### WORKING DATA
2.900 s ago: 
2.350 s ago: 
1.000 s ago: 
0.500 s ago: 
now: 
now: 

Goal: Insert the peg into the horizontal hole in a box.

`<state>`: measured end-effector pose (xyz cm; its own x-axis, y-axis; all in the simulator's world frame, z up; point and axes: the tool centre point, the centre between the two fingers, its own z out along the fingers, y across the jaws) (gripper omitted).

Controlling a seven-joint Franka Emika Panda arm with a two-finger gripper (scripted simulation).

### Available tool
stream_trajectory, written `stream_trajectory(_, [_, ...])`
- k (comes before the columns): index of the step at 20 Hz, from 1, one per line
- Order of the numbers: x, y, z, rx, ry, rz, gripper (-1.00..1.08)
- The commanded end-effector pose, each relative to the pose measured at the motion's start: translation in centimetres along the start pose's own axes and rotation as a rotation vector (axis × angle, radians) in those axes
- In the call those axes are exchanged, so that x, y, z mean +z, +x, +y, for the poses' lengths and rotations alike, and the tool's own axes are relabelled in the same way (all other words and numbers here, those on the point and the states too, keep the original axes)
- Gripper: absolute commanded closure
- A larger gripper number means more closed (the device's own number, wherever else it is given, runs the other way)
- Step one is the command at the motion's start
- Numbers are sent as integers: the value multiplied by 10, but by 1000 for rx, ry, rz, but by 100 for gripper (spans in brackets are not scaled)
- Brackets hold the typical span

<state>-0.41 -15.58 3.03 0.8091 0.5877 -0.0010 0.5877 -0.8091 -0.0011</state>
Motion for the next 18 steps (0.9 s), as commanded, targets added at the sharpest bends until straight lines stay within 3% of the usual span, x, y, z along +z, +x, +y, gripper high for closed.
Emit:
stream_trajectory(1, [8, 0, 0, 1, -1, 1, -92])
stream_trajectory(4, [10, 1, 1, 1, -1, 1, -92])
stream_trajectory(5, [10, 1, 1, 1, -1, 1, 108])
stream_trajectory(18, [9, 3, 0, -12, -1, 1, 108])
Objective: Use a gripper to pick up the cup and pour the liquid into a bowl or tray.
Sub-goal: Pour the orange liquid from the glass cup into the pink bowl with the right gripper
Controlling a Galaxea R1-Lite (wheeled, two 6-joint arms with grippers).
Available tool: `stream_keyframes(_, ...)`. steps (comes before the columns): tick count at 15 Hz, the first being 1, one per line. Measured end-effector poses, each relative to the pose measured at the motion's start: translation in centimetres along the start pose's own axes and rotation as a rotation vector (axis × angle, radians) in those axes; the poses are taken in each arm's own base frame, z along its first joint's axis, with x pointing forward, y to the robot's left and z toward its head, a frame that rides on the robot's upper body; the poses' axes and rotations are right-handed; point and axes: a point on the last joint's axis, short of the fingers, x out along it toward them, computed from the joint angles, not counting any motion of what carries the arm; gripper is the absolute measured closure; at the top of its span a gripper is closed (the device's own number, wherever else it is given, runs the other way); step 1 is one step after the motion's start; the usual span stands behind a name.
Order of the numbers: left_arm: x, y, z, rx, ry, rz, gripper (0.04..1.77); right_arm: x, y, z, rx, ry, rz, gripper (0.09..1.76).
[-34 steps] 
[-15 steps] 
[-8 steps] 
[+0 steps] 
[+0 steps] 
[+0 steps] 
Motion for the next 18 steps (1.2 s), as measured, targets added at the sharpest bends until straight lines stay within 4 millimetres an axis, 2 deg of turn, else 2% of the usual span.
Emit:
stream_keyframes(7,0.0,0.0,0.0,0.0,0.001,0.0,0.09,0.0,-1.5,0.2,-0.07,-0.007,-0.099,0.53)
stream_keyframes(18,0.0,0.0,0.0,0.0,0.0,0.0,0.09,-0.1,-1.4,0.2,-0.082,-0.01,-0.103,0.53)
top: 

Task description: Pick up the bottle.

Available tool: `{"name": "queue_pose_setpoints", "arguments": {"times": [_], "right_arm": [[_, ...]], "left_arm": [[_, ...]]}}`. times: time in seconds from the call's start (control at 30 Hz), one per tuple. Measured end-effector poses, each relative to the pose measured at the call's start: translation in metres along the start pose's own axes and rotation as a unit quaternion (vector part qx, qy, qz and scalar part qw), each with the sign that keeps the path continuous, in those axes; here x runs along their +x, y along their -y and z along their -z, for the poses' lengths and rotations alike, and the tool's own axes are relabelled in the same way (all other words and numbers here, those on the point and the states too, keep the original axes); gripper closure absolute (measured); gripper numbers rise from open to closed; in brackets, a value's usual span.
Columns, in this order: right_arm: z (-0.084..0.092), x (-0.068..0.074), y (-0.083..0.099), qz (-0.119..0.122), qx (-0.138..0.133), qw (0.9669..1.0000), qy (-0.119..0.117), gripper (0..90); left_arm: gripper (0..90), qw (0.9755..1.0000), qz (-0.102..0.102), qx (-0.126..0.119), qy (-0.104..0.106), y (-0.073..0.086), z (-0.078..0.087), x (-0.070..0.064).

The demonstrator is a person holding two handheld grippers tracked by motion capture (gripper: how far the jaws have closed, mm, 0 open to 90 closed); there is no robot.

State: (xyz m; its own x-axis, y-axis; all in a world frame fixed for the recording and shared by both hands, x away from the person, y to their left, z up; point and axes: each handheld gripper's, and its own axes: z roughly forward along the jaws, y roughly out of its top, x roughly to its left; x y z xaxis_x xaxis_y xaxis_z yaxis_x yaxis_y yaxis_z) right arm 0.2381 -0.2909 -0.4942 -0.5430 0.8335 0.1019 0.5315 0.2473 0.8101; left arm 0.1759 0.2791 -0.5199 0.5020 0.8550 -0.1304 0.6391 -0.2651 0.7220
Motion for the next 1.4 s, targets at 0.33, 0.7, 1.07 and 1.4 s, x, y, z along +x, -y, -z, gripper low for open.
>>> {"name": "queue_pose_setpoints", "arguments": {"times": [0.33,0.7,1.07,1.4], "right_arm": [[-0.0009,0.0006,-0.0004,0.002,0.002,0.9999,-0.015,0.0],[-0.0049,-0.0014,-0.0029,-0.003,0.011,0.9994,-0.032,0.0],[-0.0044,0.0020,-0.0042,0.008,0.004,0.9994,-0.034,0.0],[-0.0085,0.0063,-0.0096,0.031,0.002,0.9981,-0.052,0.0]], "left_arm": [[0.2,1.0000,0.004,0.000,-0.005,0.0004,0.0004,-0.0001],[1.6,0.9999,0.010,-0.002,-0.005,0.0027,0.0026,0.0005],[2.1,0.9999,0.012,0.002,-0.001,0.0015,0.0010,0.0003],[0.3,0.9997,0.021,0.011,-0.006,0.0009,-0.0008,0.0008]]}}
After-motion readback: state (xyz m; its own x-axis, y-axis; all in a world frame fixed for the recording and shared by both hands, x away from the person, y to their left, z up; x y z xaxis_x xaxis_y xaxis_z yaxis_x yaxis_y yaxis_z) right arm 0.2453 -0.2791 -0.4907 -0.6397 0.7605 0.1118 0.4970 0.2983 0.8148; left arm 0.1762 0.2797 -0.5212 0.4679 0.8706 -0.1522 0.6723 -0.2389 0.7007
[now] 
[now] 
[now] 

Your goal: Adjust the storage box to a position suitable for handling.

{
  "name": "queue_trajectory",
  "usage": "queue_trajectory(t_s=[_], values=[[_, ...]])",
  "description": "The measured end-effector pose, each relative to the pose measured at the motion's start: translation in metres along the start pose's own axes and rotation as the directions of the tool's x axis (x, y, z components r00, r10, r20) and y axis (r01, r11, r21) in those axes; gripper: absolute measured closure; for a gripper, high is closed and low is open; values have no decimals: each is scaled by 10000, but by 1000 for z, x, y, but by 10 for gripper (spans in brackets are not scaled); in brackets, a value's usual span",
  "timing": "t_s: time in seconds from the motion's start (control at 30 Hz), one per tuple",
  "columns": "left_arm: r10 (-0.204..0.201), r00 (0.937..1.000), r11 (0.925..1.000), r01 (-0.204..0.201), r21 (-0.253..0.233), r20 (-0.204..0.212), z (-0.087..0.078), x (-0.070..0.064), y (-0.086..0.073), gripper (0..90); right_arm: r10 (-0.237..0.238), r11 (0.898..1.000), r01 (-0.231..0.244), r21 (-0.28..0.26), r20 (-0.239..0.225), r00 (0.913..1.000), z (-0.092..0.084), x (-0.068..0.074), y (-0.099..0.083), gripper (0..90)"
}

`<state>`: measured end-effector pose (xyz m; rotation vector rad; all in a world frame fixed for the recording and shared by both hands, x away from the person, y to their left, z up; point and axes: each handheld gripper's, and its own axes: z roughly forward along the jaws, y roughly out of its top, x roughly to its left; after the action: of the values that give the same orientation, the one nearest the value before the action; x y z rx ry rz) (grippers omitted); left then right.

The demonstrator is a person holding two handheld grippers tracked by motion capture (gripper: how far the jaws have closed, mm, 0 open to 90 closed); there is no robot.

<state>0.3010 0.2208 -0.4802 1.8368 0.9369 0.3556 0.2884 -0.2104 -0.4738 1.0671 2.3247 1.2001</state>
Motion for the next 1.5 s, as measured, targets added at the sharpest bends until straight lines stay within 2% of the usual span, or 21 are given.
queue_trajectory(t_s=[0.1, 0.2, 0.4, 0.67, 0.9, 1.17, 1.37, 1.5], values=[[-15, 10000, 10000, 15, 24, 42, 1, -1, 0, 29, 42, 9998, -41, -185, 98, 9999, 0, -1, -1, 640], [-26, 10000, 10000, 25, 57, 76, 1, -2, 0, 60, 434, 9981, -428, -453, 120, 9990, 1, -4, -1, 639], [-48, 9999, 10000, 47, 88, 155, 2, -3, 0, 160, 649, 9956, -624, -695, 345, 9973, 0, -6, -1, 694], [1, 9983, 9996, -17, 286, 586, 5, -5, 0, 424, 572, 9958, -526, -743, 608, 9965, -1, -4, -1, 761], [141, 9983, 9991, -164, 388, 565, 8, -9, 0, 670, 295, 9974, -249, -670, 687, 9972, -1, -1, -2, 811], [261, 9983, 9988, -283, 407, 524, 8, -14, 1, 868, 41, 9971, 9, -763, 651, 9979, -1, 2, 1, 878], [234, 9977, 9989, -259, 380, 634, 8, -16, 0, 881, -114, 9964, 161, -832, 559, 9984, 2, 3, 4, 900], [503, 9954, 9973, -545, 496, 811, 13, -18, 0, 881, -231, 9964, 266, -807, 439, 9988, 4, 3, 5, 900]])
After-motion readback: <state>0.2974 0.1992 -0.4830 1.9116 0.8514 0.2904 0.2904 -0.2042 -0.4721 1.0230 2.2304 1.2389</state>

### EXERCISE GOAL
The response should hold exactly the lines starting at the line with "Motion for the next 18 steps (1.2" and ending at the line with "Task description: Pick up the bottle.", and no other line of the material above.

### PROBLEM SOLUTION
Motion for the next 18 steps (1.2 s), as measured, targets added at the sharpest bends until straight lines stay within 4 millimetres an axis, 2 deg of turn, else 2% of the usual span.
Emit:
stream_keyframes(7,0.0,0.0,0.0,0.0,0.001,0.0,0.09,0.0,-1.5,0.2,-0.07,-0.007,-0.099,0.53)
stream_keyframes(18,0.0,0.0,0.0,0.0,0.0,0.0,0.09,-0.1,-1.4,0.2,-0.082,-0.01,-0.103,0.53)
top: 

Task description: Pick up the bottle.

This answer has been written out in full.